Türkiye'de yalnız yaşayan bireylerin sayısı 5 milyonu aştı. Uzmanlar, yalnızlığın kalp hastalıkları başta olmak üzere birçok kronik sağlık sorununun gizli tetikleyicisi olduğuna dikkat çekiyor.
Yalnızlık Kalbi Vuruyor
Türkiye İstatistik Kurumu verilerine göre 2024 yılı itibarıyla yalnız yaşayan kişi sayısı 5 milyon 321 bin 540 oldu. Son 10 yılda yüzde 81 artan bu sayı, sosyal izolasyonun sağlık üzerindeki olumsuz etkilerini gündeme taşıdı.
Biruni Üniversitesi Tıp Fakültesi Hastanesi Kardiyoloji Uzmanı Prof. Dr. Okay Abacı, yalnızlığın kalp ve damar sağlığına etkisinin yıllardır bilimsel olarak incelendiğini belirterek şu açıklamalarda bulundu:
“Yalnızlık, stres hormonlarını artırarak kalp ritmini bozabilir, tansiyonu yükseltebilir ve vücutta iltihabi süreçleri tetikleyebilir. İleri yaşlarda bu durum depresyon, uyku bozuklukları ve bağışıklık sistemi zayıflığı ile birlikte görülüyor.”
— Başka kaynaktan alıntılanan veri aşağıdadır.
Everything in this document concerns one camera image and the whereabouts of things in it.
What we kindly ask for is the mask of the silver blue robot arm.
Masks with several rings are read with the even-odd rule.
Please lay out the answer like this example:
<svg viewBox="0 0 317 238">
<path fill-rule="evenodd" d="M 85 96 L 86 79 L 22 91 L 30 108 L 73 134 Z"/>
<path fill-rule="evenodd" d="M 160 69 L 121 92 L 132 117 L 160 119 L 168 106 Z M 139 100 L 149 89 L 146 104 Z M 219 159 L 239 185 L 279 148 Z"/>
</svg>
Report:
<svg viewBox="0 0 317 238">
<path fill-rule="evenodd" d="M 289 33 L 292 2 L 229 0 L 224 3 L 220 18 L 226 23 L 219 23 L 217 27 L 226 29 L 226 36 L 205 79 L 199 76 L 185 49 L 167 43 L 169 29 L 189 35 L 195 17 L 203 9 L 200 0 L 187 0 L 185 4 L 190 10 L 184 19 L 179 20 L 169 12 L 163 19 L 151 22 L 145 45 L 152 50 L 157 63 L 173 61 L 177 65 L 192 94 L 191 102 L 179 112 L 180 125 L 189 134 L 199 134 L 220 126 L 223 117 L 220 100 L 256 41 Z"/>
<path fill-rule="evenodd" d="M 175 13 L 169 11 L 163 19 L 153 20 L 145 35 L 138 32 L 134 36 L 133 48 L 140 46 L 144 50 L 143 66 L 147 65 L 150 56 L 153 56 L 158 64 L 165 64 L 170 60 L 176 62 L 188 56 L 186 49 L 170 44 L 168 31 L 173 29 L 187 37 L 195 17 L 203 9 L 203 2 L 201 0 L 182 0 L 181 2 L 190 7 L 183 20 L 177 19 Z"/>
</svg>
Aile Bağları Kalbin Kalkanı
Prof. Dr. Abacı, Dünya Sağlık Örgütü (DSÖ) ve Amerikan Kalp Derneği (AHA) gibi otoritelerin yalnızlığı, hipertansiyon kadar tehlikeli bir kalp sağlığı riski olarak değerlendirdiğini hatırlattı.
“Kalp sağlığı yalnızca biyolojik değil, psikososyal bir dengedir. Bu dengeyi korumanın en güçlü yolu ise sağlıklı aile bağlarıdır” dedi.
Yalnızlıkla Mücadelede Toplumsal Dayanışma Şart
Güçlü aile yapısının bireyin hem fiziksel hem de ruhsal sağlığını koruduğunu vurgulayan Prof. Dr. Abacı, şehirleşmenin getirdiği bireyselleşmenin toplumsal ilişkileri zayıflattığını ifade etti.
“Aile içi iletişim, komşuluk bağları ve sosyal destek sistemleri yeniden güçlendirilmelidir. Yalnızlıkla mücadele, aynı zamanda kalp kriziyle mücadele demektir.”
Kamusal Destek Politikaları Hayati Rol Oynuyor
Prof. Dr. Abacı, devletin sunduğu evde sağlık hizmetleri, aile sağlığı merkezleri ve sosyal yardımların yalnız yaşayan bireyler için büyük önem taşıdığını belirtti:
“Aile merkezli her kamu politikası, aynı zamanda halk sağlığına yapılan bir yatırımdır.”